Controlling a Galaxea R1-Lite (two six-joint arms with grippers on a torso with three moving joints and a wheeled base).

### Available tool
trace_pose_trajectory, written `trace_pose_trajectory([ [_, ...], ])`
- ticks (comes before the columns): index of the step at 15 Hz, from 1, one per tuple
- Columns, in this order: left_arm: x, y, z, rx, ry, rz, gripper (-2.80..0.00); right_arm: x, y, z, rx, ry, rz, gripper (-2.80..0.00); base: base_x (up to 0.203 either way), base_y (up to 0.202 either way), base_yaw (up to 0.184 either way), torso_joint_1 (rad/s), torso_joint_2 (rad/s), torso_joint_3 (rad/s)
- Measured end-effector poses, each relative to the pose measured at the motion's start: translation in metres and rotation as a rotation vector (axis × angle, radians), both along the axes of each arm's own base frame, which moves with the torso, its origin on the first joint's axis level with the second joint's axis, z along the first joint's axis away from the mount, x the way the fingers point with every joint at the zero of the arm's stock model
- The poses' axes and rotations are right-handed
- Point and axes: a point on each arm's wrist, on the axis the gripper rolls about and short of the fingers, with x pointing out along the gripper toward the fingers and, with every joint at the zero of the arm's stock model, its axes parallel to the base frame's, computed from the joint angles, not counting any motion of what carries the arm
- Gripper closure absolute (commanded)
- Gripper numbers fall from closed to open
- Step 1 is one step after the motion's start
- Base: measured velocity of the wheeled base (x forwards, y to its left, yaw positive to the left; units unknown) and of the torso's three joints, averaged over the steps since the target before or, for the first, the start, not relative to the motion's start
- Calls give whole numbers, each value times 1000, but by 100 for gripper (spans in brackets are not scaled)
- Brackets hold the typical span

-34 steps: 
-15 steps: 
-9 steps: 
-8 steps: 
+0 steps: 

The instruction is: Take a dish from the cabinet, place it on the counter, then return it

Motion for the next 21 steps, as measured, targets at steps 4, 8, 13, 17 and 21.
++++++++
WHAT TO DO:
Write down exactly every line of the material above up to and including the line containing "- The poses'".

WRITTEN ANSWER:
Controlling a Galaxea R1-Lite (two six-joint arms with grippers on a torso with three moving joints and a wheeled base).

### Available tool
trace_pose_trajectory, written `trace_pose_trajectory([ [_, ...], ])`
- ticks (comes before the columns): index of the step at 15 Hz, from 1, one per tuple
- Columns, in this order: left_arm: x, y, z, rx, ry, rz, gripper (-2.80..0.00); right_arm: x, y, z, rx, ry, rz, gripper (-2.80..0.00); base: base_x (up to 0.203 either way), base_y (up to 0.202 either way), base_yaw (up to 0.184 either way), torso_joint_1 (rad/s), torso_joint_2 (rad/s), torso_joint_3 (rad/s)
- Measured end-effector poses, each relative to the pose measured at the motion's start: translation in metres and rotation as a rotation vector (axis × angle, radians), both along the axes of each arm's own base frame, which moves with the torso, its origin on the first joint's axis level with the second joint's axis, z along the first joint's axis away from the mount, x the way the fingers point with every joint at the zero of the arm's stock model
- The poses' axes and rotations are right-handed

Nothing further remains for this exercise.